The expected response consists solely of the lines from the line with "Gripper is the" through the last line of the material below, copied exactly.
== Segment start ==
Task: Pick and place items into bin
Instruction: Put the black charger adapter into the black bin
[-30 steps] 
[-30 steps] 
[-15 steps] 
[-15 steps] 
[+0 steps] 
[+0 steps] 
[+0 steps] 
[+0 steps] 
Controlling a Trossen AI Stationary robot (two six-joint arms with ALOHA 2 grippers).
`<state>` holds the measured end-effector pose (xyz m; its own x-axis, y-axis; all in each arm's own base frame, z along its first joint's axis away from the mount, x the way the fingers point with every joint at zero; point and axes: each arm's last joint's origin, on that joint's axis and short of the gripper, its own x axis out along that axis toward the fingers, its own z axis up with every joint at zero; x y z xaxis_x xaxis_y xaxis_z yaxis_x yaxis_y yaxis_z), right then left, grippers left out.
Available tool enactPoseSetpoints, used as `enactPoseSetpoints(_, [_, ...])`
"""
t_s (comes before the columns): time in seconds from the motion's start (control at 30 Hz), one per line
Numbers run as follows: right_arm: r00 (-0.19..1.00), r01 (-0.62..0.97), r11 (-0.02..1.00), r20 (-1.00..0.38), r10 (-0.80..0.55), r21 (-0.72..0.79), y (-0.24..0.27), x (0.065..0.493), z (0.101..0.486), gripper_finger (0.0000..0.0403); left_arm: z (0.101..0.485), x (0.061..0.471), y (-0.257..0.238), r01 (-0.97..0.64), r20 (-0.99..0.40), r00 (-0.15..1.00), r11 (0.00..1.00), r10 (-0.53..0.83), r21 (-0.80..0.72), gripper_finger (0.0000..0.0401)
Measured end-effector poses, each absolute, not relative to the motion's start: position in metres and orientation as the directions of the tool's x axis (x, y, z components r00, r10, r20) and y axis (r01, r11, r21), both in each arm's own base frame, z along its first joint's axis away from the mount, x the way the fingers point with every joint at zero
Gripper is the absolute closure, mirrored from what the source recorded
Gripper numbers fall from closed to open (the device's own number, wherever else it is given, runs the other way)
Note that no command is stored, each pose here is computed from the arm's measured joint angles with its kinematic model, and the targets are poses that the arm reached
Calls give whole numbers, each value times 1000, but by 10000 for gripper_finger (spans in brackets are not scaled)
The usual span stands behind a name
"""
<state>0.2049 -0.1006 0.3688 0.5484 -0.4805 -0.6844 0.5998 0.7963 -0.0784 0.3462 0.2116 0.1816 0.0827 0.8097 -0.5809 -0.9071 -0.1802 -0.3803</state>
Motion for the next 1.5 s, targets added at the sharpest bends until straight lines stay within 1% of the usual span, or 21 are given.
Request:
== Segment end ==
▶ _WRITTEN RESPONSE_:
Gripper is the absolute closure, mirrored from what the source recorded
Gripper numbers fall from closed to open (the device's own number, wherever else it is given, runs the other way)
Note that no command is stored, each pose here is computed from the arm's measured joint angles with its kinematic model, and the targets are poses that the arm reached
Calls give whole numbers, each value times 1000, but by 10000 for gripper_finger (spans in brackets are not scaled)
The usual span stands behind a name
"""
<state>0.2049 -0.1006 0.3688 0.5484 -0.4805 -0.6844 0.5998 0.7963 -0.0784 0.3462 0.2116 0.1816 0.0827 0.8097 -0.5809 -0.9071 -0.1802 -0.3803</state>
Motion for the next 1.5 s, targets added at the sharpest bends until straight lines stay within 1% of the usual span, or 21 are given.
Request:

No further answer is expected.